## WORK REQUIRED
All entries below must be written out verbatim, and the images must be dropped.

## THE RECORDS
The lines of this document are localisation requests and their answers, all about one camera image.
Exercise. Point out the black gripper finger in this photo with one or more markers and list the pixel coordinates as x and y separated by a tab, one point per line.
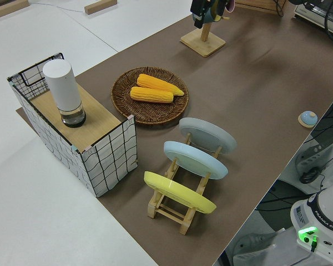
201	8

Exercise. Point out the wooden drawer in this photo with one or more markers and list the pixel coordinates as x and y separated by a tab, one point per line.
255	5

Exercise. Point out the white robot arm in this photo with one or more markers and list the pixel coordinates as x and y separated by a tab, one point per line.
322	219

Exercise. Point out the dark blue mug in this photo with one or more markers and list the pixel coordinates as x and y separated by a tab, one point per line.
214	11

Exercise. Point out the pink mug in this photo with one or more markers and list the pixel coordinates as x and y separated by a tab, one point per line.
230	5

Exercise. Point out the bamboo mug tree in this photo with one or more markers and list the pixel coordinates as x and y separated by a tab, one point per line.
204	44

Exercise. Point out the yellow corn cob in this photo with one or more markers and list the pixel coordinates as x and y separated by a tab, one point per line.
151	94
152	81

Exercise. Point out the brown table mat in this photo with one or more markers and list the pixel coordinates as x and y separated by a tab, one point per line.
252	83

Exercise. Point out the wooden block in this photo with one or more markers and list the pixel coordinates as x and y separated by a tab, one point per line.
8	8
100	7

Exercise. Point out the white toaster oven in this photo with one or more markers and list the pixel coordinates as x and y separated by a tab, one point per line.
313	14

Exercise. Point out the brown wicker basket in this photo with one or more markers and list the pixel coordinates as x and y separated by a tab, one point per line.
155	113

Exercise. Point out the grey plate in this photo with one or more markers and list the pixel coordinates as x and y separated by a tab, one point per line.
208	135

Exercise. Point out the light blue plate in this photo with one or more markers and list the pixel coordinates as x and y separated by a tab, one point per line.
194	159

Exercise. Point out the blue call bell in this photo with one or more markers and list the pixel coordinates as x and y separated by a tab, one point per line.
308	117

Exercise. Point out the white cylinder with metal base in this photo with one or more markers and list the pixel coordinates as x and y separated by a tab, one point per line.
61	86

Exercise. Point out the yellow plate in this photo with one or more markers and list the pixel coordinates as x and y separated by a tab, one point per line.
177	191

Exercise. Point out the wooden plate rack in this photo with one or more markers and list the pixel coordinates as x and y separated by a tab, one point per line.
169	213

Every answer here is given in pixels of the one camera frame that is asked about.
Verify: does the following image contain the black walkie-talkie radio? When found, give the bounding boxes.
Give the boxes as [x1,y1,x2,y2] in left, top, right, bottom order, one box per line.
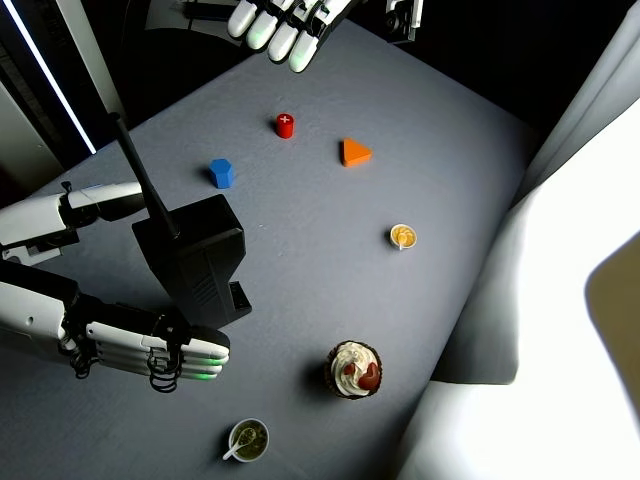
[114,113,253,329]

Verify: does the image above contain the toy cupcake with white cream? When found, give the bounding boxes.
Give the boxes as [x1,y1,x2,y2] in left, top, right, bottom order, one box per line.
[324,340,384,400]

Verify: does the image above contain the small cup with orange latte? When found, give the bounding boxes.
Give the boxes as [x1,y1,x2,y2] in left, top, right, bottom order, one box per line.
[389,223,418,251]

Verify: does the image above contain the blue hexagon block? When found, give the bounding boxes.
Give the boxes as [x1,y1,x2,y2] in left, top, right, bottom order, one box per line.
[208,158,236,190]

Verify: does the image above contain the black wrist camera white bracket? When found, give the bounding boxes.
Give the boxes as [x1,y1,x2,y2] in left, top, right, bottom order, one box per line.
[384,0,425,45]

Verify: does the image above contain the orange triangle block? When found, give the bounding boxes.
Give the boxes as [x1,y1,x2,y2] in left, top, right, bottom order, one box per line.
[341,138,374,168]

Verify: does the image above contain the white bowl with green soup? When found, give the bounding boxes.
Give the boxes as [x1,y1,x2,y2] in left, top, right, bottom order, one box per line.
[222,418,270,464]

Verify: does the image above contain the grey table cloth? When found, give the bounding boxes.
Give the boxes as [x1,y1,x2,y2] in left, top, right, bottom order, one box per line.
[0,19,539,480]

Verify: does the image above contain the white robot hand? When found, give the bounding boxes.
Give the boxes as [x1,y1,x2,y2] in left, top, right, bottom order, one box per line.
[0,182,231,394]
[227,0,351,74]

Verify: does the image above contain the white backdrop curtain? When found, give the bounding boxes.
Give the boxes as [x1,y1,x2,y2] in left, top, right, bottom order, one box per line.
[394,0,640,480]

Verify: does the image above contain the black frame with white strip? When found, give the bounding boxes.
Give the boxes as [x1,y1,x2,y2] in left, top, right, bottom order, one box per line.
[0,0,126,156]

## SOLUTION FOR THIS TASK
The lines of this document are localisation requests and their answers, all about one camera image.
Exercise. Point out the black gripper finger in this photo with one or more markers and list the pixel coordinates as x and y separated by a tab, one point per line.
201	8

Exercise. Point out the wooden drawer in this photo with one or more markers and list the pixel coordinates as x and y separated by a tab, one point per line.
255	5

Exercise. Point out the white robot arm in this photo with one or more markers and list the pixel coordinates as x and y separated by a tab, one point per line.
322	219

Exercise. Point out the dark blue mug in this photo with one or more markers and list the pixel coordinates as x and y separated by a tab, one point per line.
214	11

Exercise. Point out the pink mug in this photo with one or more markers and list the pixel coordinates as x and y separated by a tab, one point per line.
230	5

Exercise. Point out the bamboo mug tree in this photo with one or more markers and list the pixel coordinates as x and y separated by a tab, one point per line.
204	44

Exercise. Point out the yellow corn cob in this photo with one or more markers and list the pixel coordinates as x and y separated by a tab, one point per line.
151	94
152	81

Exercise. Point out the brown table mat in this photo with one or more markers and list the pixel coordinates as x and y separated by a tab, one point per line.
252	83

Exercise. Point out the wooden block in this photo with one or more markers and list the pixel coordinates as x and y separated by a tab, one point per line.
8	8
100	7

Exercise. Point out the white toaster oven in this photo with one or more markers and list the pixel coordinates as x and y separated by a tab, one point per line.
313	14

Exercise. Point out the brown wicker basket in this photo with one or more markers and list the pixel coordinates as x and y separated by a tab, one point per line.
155	113

Exercise. Point out the grey plate in this photo with one or more markers and list the pixel coordinates as x and y separated by a tab, one point per line.
208	135

Exercise. Point out the light blue plate in this photo with one or more markers and list the pixel coordinates as x and y separated by a tab, one point per line.
194	159

Exercise. Point out the blue call bell in this photo with one or more markers and list the pixel coordinates as x and y separated by a tab, one point per line.
308	117

Exercise. Point out the white cylinder with metal base in this photo with one or more markers and list the pixel coordinates as x and y separated by a tab, one point per line.
61	86

Exercise. Point out the yellow plate in this photo with one or more markers and list the pixel coordinates as x and y separated by a tab, one point per line.
177	191

Exercise. Point out the wooden plate rack in this photo with one or more markers and list the pixel coordinates as x and y separated by a tab, one point per line.
169	213

Every answer here is given in pixels of the one camera frame that is asked about.
Verify: does the following image contain the black walkie-talkie radio? When found, give the bounding boxes.
Give the boxes as [x1,y1,x2,y2] in left, top, right, bottom order, one box per line.
[114,113,253,329]

Verify: does the image above contain the toy cupcake with white cream? When found, give the bounding boxes.
Give the boxes as [x1,y1,x2,y2] in left, top, right, bottom order, one box per line.
[324,340,384,400]

Verify: does the image above contain the small cup with orange latte? When found, give the bounding boxes.
Give the boxes as [x1,y1,x2,y2] in left, top, right, bottom order, one box per line.
[389,223,418,251]

Verify: does the image above contain the blue hexagon block? When found, give the bounding boxes.
Give the boxes as [x1,y1,x2,y2] in left, top, right, bottom order, one box per line.
[208,158,236,190]

Verify: does the image above contain the black wrist camera white bracket? When found, give the bounding boxes.
Give the boxes as [x1,y1,x2,y2] in left, top, right, bottom order, one box per line.
[384,0,425,45]

Verify: does the image above contain the orange triangle block? When found, give the bounding boxes.
Give the boxes as [x1,y1,x2,y2] in left, top, right, bottom order, one box per line.
[341,138,374,168]

Verify: does the image above contain the white bowl with green soup? When found, give the bounding boxes.
Give the boxes as [x1,y1,x2,y2] in left, top, right, bottom order, one box per line.
[222,418,270,464]

Verify: does the image above contain the grey table cloth? When found, give the bounding boxes.
Give the boxes as [x1,y1,x2,y2] in left, top, right, bottom order, one box per line.
[0,19,539,480]

Verify: does the image above contain the white robot hand? When found, give the bounding boxes.
Give the boxes as [x1,y1,x2,y2] in left, top, right, bottom order, one box per line.
[0,182,231,394]
[227,0,351,74]

Verify: does the image above contain the white backdrop curtain? When found, give the bounding boxes.
Give the boxes as [x1,y1,x2,y2] in left, top, right, bottom order, one box per line.
[394,0,640,480]

Verify: does the image above contain the black frame with white strip? When found, give the bounding boxes.
Give the boxes as [x1,y1,x2,y2] in left, top, right, bottom order, one box per line.
[0,0,126,156]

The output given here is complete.